|
El Perú ha sido escenario de múltiples dramas, unas veces causados por la violencia terrorista, otras por catástrofes naturales o por desastres bélicos. En todos los casos las víctimas son siempre los más pobres, los sin padrino, los que carecen de amparo y cuyo futuro les es incierto y nebuloso. En otros términos, son todos aquellos que sólo esperan incrementar su desventura. Y es que la tragedia siempre está reservada para ellos. Los sismos y aludes azotan a los llamados pueblos jóvenes, a los dueños de precarias viviendas situadas en cualquier lugar inseguro; los incendios también y, siempre contra los pobres cuyas frágiles moradas son presas fáciles de la combustión. Son los miserables que no conocen de seguros, porque éstos están reservados para los más pudientes que incluso negocian con las pólizas como instrumentos de enriquecimiento en las suculentas componendas delictivas. Los soldados que mueren o terminan mutilados en los campos de batalla no son, precisamente, los descendientes de las familias pudientes o con alcurnia, no son los “blanquitos” o los con dinero, porque el patriotismo sólo está reservado para los infelices, los olvidados, los analfabetos y los parias, únicos obligados a empuñar el fusil para defender a los que se esconden tras los títulos, las coronas y los millones, porque para éstos, la Patria es exclusividad de los poderosos.
En Lima y especialmente en las zonas exclusivas no se aspira aires de auténtico patriotismo. La solidaridad funciona sólo cuando, por esos azares del destino algún drama toca las puertas de las altas clases sociales. Baste recordar los inesperados actos vandálicos que azotaron a la zona residencial de Tarata- Miraflores, hace unos lustros, etapa crucial en la que recién sus moradores sintieron las angustias que le son cotidianas al resto de la población desguarnecida y abandonada del resto del territorio. En tanto la violencia no los visitó, les importó un rábano la tragedia permanente de decenas de miles de muertos de Ayacucho, Huancavelica, Uchuraca y otras zonas olvidadas. Aquellas tragedias, apenas eran motivo de noticias periodísticas o flashes en la televisión, hasta que las bombas homicidas los visitó. Entonces, recién comenzaron a entender la gravedad del asunto, pero no para solidarizarse con las víctimas de los trágicos sucesos que cotidianamente acontecen en el resto del territorio sino para buscar abogados y acudir, de manera egoísta, en pos de indemnizaciones ante el Estado, en provecho propio, y recurrir ante los personeros gubernamentales que siempre estuvieron prestos a solidarizarse con la eventualidad de sus problemas, pero no con los de los demás.
¿Cuál es el inventario de todo esto? y ¿a qué se deben estas disquisiciones? Es que, a su turno, los damnificados de dicho barrio miraflorino no tuvieron que esperar décadas para ser atendidos con celeridad y esmero. Fueron oportunamente auxiliados, ayudados e indemnizados hasta devolverles tranquilidad y sus bienes perdidos. Lo cual está bien que así haya sido. Igualmente, la indemnización no se hizo esperar a favor del poder económico hasta de una estación televisora a la que se le extendió un jugoso cheque por algunos millones de dólares del Erario. Y es que, para estos casos no hacen falta pólizas porque el mejor seguro es el Presupuesto Fiscal, en cuyo ámbito se halla presente la gran solidaridad oficial para los que más tienen, para los allegados al poder político y económico. Para los demás, los discursos y las promesas incumplidas y el olvido.

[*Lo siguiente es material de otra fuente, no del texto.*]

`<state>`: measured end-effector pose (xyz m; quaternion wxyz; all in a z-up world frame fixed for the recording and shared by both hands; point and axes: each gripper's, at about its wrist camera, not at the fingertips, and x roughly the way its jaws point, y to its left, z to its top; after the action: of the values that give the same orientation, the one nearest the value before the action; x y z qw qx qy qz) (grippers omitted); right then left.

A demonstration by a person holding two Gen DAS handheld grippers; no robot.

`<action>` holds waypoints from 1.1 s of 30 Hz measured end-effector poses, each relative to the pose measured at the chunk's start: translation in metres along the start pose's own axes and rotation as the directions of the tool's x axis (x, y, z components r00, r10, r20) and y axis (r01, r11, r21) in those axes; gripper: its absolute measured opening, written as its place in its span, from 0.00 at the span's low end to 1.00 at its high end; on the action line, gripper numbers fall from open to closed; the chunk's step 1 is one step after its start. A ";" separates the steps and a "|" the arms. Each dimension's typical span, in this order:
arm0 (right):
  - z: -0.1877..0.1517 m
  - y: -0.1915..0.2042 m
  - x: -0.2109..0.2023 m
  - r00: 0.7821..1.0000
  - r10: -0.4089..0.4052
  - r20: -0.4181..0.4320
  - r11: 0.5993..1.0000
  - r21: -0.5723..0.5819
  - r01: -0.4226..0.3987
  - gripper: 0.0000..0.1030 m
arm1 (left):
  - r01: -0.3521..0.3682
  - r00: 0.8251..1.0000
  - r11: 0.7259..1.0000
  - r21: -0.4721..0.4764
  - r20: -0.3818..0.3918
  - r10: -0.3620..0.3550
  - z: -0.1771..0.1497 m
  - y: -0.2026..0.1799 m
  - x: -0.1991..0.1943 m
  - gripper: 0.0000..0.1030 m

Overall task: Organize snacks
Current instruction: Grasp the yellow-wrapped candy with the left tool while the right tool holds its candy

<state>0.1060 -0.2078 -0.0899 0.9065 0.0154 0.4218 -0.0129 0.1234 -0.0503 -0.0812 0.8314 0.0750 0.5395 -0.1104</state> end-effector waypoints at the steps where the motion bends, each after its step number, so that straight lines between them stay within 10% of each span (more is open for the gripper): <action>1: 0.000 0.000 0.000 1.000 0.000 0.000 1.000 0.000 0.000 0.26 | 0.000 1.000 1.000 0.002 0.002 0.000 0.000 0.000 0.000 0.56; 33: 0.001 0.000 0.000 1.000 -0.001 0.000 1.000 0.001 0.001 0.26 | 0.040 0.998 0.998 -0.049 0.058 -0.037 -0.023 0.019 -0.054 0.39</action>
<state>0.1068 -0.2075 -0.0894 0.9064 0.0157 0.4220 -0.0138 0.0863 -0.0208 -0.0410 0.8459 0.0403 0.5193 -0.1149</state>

Lo que sí, en cambio inquieta, pero que casi a nadie le interesa es que aquellos (no decenas) sino miles o decenas de miles de pobres y miserables que sufrieron y sufren peores desastres no tengan la misma suerte. No la tienen los que mueren en los ataques de la violencia homicida cotidiana, no la tienen los policías que sucumben defendiendo los patrimonios de los ricos, tampoco lo tienen los soldados mutilados, ciegos, mancos y sus deudos que quedaron en la orfandad, por ejemplo, después de la tragedia del Cenepa, en la que insensibles militares, generales delincuentes que portando las insignias de la Patria aprovecharon la ocasión para robarles las partidas destinadas al armamento, las municiones las botas antiminas, los alimentos y las medicinas. Para todos ellos sólo algunas condecoraciones, marchas de Bandera, toques de queda, entrega de los uniformes a sus familiares para que lloren la ausencia de sus seres queridos, condolencias, buenos deseos, y bien gracias. Y ¿a eso se llama democracia?